Data: Begin

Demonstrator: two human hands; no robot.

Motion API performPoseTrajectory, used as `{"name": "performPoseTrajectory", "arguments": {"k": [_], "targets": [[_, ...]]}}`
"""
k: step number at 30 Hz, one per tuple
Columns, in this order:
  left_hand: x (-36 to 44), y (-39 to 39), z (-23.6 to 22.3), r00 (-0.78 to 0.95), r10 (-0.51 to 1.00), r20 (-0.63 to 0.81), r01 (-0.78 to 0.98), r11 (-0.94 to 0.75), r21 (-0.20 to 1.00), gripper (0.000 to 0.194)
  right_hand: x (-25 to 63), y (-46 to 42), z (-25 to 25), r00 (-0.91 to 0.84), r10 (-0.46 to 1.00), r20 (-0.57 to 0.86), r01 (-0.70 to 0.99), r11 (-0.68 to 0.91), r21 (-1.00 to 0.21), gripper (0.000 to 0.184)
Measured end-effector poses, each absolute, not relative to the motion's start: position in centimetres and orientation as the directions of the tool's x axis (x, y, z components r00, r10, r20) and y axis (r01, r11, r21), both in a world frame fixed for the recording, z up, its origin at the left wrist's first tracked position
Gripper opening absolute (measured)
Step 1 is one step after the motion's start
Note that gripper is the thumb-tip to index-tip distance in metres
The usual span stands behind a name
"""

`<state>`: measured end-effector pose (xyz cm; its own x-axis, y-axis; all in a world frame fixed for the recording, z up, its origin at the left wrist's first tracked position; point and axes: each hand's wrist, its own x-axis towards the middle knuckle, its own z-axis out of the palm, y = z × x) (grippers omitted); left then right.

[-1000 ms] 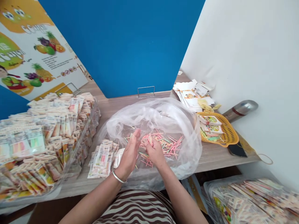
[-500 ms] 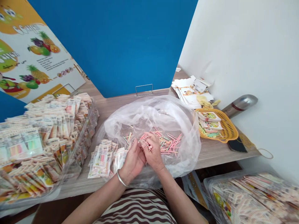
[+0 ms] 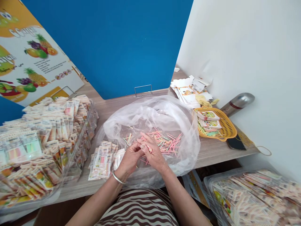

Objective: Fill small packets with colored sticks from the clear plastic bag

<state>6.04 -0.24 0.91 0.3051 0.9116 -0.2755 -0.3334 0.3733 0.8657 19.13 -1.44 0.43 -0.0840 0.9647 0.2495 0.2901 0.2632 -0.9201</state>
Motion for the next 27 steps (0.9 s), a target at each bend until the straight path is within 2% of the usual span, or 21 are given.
{"name": "performPoseTrajectory", "arguments": {"k": [2,4,5,6,7,8,10,12,13,15,16,19,22,24,25,27], "targets": [[6.1,-0.1,0.7,0.312,0.899,-0.307,-0.365,0.412,0.835,0.031,18.8,-1.5,0.4,-0.030,0.968,0.247,0.275,0.246,-0.929,0.044],[5.8,-0.1,0.6,0.296,0.905,-0.304,-0.312,0.393,0.865,0.033,18.6,-1.6,0.3,0.056,0.964,0.260,0.277,0.235,-0.932,0.043],[5.5,-0.1,0.7,0.257,0.929,-0.265,-0.215,0.322,0.922,0.033,18.5,-1.7,0.3,0.102,0.957,0.273,0.279,0.236,-0.931,0.041],[5.1,-0.2,0.8,0.202,0.961,-0.191,-0.052,0.205,0.977,0.033,18.4,-1.7,0.2,0.149,0.950,0.276,0.269,0.230,-0.935,0.039],[4.4,-0.3,1.0,0.161,0.983,-0.089,0.168,0.062,0.984,0.037,18.4,-1.7,0.1,0.197,0.946,0.257,0.236,0.208,-0.949,0.037],[3.7,-0.6,1.3,0.157,0.988,0.015,0.407,-0.078,0.910,0.042,18.5,-1.7,0.1,0.241,0.948,0.207,0.170,0.168,-0.971,0.035],[1.9,-1.5,1.6,0.249,0.962,0.110,0.760,-0.265,0.594,0.045,18.6,-1.5,0.1,0.287,0.957,0.034,-0.063,0.054,-0.997,0.033],[0.2,-2.5,1.3,0.346,0.937,0.050,0.879,-0.342,0.331,0.031,18.6,-1.4,0.2,0.231,0.962,-0.142,-0.347,-0.055,-0.936,0.037],[-0.6,-3.0,1.0,0.370,0.929,0.023,0.892,-0.363,0.270,0.020,18.7,-1.3,0.4,0.177,0.965,-0.196,-0.463,-0.094,-0.881,0.039],[-1.6,-3.8,-0.2,0.387,0.921,0.041,0.890,-0.385,0.245,0.003,18.6,-1.2,0.6,0.077,0.966,-0.248,-0.605,-0.152,-0.782,0.041],[-1.9,-4.1,-0.8,0.388,0.919,0.074,0.883,-0.394,0.255,0.006,18.6,-1.2,0.7,0.043,0.964,-0.263,-0.628,-0.179,-0.757,0.042],[-2.3,-4.5,-2.3,0.400,0.902,0.163,0.859,-0.431,0.275,0.014,18.3,-1.3,0.4,0.006,0.952,-0.306,-0.524,-0.257,-0.812,0.044],[-2.5,-4.7,-2.8,0.404,0.888,0.222,0.848,-0.454,0.274,0.007,17.8,-1.7,-0.6,0.013,0.950,-0.313,-0.191,-0.305,-0.933,0.041],[-2.7,-4.8,-2.8,0.350,0.896,0.273,0.866,-0.421,0.271,0.013,17.4,-2.0,-1.3,0.007,0.960,-0.280,0.003,-0.280,-0.960,0.037],[-2.8,-4.9,-2.7,0.324,0.901,0.289,0.875,-0.401,0.271,0.017,17.2,-2.1,-1.7,-0.001,0.965,-0.261,0.067,-0.260,-0.963,0.036],[-3.0,-4.9,-2.6,0.304,0.910,0.284,0.884,-0.380,0.272,0.012,16.9,-2.2,-2.1,-0.014,0.973,-0.228,0.150,-0.224,-0.963,0.035]]}}
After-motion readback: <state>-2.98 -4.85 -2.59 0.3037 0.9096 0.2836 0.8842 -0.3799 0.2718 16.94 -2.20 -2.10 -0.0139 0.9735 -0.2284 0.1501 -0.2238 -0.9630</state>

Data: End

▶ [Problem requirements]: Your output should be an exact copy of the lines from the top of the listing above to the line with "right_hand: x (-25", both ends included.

▶ [Result]:
Demonstrator: two human hands; no robot.

Motion API performPoseTrajectory, used as `{"name": "performPoseTrajectory", "arguments": {"k": [_], "targets": [[_, ...]]}}`
"""
k: step number at 30 Hz, one per tuple
Columns, in this order:
  left_hand: x (-36 to 44), y (-39 to 39), z (-23.6 to 22.3), r00 (-0.78 to 0.95), r10 (-0.51 to 1.00), r20 (-0.63 to 0.81), r01 (-0.78 to 0.98), r11 (-0.94 to 0.75), r21 (-0.20 to 1.00), gripper (0.000 to 0.194)
  right_hand: x (-25 to 63), y (-46 to 42), z (-25 to 25), r00 (-0.91 to 0.84), r10 (-0.46 to 1.00), r20 (-0.57 to 0.86), r01 (-0.70 to 0.99), r11 (-0.68 to 0.91), r21 (-1.00 to 0.21), gripper (0.000 to 0.184)

This answer requires nothing more.